Given records —
------------------------

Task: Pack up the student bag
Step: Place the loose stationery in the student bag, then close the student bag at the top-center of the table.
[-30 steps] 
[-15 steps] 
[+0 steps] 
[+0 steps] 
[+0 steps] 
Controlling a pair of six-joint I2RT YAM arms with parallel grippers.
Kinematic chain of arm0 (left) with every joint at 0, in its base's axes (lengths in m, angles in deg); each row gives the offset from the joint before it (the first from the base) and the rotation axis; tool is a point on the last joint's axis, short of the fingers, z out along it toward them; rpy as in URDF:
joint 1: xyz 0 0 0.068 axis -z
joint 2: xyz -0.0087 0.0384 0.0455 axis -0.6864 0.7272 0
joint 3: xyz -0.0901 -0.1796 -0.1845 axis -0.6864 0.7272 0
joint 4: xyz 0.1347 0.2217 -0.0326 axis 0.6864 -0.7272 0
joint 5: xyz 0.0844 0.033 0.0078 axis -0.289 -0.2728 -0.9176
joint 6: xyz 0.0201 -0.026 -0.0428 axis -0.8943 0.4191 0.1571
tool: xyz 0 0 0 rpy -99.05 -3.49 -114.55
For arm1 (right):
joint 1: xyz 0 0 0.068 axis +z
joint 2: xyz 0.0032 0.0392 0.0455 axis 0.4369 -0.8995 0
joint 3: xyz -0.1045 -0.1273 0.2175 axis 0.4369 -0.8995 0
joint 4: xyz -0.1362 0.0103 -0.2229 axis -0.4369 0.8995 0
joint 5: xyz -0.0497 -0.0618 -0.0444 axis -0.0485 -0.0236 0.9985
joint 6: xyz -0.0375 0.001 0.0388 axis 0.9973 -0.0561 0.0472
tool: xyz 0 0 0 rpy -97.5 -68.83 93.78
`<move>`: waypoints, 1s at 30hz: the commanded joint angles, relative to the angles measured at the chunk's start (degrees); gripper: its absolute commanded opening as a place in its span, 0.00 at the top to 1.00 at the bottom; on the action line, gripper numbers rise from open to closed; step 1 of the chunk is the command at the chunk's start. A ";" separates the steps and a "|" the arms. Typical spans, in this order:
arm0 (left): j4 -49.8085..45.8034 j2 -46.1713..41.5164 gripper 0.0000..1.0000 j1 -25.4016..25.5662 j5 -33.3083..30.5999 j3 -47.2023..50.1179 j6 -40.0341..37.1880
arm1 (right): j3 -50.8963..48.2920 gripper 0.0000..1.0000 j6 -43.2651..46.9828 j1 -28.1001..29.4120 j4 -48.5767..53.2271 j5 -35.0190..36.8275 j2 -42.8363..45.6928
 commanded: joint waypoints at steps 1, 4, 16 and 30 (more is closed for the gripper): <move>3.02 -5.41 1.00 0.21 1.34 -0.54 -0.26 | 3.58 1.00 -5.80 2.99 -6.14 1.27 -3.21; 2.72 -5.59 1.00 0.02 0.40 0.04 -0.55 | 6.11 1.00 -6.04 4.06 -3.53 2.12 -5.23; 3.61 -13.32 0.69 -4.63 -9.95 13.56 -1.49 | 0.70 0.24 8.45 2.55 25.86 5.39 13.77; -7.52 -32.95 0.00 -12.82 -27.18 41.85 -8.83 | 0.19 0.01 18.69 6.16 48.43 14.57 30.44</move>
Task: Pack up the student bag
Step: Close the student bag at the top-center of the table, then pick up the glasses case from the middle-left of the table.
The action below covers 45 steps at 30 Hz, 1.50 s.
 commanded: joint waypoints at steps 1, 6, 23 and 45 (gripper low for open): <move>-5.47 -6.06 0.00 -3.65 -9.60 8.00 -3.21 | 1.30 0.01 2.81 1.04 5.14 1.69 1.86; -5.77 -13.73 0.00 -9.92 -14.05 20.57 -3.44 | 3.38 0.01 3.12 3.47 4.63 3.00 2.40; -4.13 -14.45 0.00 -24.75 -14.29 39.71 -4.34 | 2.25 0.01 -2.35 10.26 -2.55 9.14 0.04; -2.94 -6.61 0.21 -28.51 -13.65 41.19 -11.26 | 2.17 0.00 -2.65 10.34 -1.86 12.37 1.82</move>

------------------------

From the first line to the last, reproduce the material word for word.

Task result —
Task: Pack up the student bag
Step: Place the loose stationery in the student bag, then close the student bag at the top-center of the table.
[-30 steps] 
[-15 steps] 
[+0 steps] 
[+0 steps] 
[+0 steps] 
Controlling a pair of six-joint I2RT YAM arms with parallel grippers.
Kinematic chain of arm0 (left) with every joint at 0, in its base's axes (lengths in m, angles in deg); each row gives the offset from the joint before it (the first from the base) and the rotation axis; tool is a point on the last joint's axis, short of the fingers, z out along it toward them; rpy as in URDF:
joint 1: xyz 0 0 0.068 axis -z
joint 2: xyz -0.0087 0.0384 0.0455 axis -0.6864 0.7272 0
joint 3: xyz -0.0901 -0.1796 -0.1845 axis -0.6864 0.7272 0
joint 4: xyz 0.1347 0.2217 -0.0326 axis 0.6864 -0.7272 0
joint 5: xyz 0.0844 0.033 0.0078 axis -0.289 -0.2728 -0.9176
joint 6: xyz 0.0201 -0.026 -0.0428 axis -0.8943 0.4191 0.1571
tool: xyz 0 0 0 rpy -99.05 -3.49 -114.55
For arm1 (right):
joint 1: xyz 0 0 0.068 axis +z
joint 2: xyz 0.0032 0.0392 0.0455 axis 0.4369 -0.8995 0
joint 3: xyz -0.1045 -0.1273 0.2175 axis 0.4369 -0.8995 0
joint 4: xyz -0.1362 0.0103 -0.2229 axis -0.4369 0.8995 0
joint 5: xyz -0.0497 -0.0618 -0.0444 axis -0.0485 -0.0236 0.9985
joint 6: xyz -0.0375 0.001 0.0388 axis 0.9973 -0.0561 0.0472
tool: xyz 0 0 0 rpy -97.5 -68.83 93.78
`<move>`: waypoints, 1s at 30hz: the commanded joint angles, relative to the angles measured at the chunk's start (degrees); gripper: its absolute commanded opening as a place in its span, 0.00 at the top to 1.00 at the bottom; on the action line, gripper numbers rise from open to closed; step 1 of the chunk is the command at the chunk's start. A ";" separates the steps and a "|" the arms. Typical spans, in this order:
arm0 (left): j4 -49.8085..45.8034 j2 -46.1713..41.5164 gripper 0.0000..1.0000 j1 -25.4016..25.5662 j5 -33.3083..30.5999 j3 -47.2023..50.1179 j6 -40.0341..37.1880
arm1 (right): j3 -50.8963..48.2920 gripper 0.0000..1.0000 j6 -43.2651..46.9828 j1 -28.1001..29.4120 j4 -48.5767..53.2271 j5 -35.0190..36.8275 j2 -42.8363..45.6928
 commanded: joint waypoints at steps 1, 4, 16 and 30 (more is closed for the gripper): <move>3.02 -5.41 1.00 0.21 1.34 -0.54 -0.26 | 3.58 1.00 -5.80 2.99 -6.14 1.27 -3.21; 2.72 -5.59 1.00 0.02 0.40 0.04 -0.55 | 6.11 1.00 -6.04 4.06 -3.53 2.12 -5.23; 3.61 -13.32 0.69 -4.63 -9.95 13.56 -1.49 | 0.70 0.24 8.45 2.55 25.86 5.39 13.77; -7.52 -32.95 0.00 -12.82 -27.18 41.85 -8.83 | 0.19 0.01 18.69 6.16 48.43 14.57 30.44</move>
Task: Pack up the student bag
Step: Close the student bag at the top-center of the table, then pick up the glasses case from the middle-left of the table.
The action below covers 45 steps at 30 Hz, 1.50 s.
 commanded: joint waypoints at steps 1, 6, 23 and 45 (gripper low for open): <move>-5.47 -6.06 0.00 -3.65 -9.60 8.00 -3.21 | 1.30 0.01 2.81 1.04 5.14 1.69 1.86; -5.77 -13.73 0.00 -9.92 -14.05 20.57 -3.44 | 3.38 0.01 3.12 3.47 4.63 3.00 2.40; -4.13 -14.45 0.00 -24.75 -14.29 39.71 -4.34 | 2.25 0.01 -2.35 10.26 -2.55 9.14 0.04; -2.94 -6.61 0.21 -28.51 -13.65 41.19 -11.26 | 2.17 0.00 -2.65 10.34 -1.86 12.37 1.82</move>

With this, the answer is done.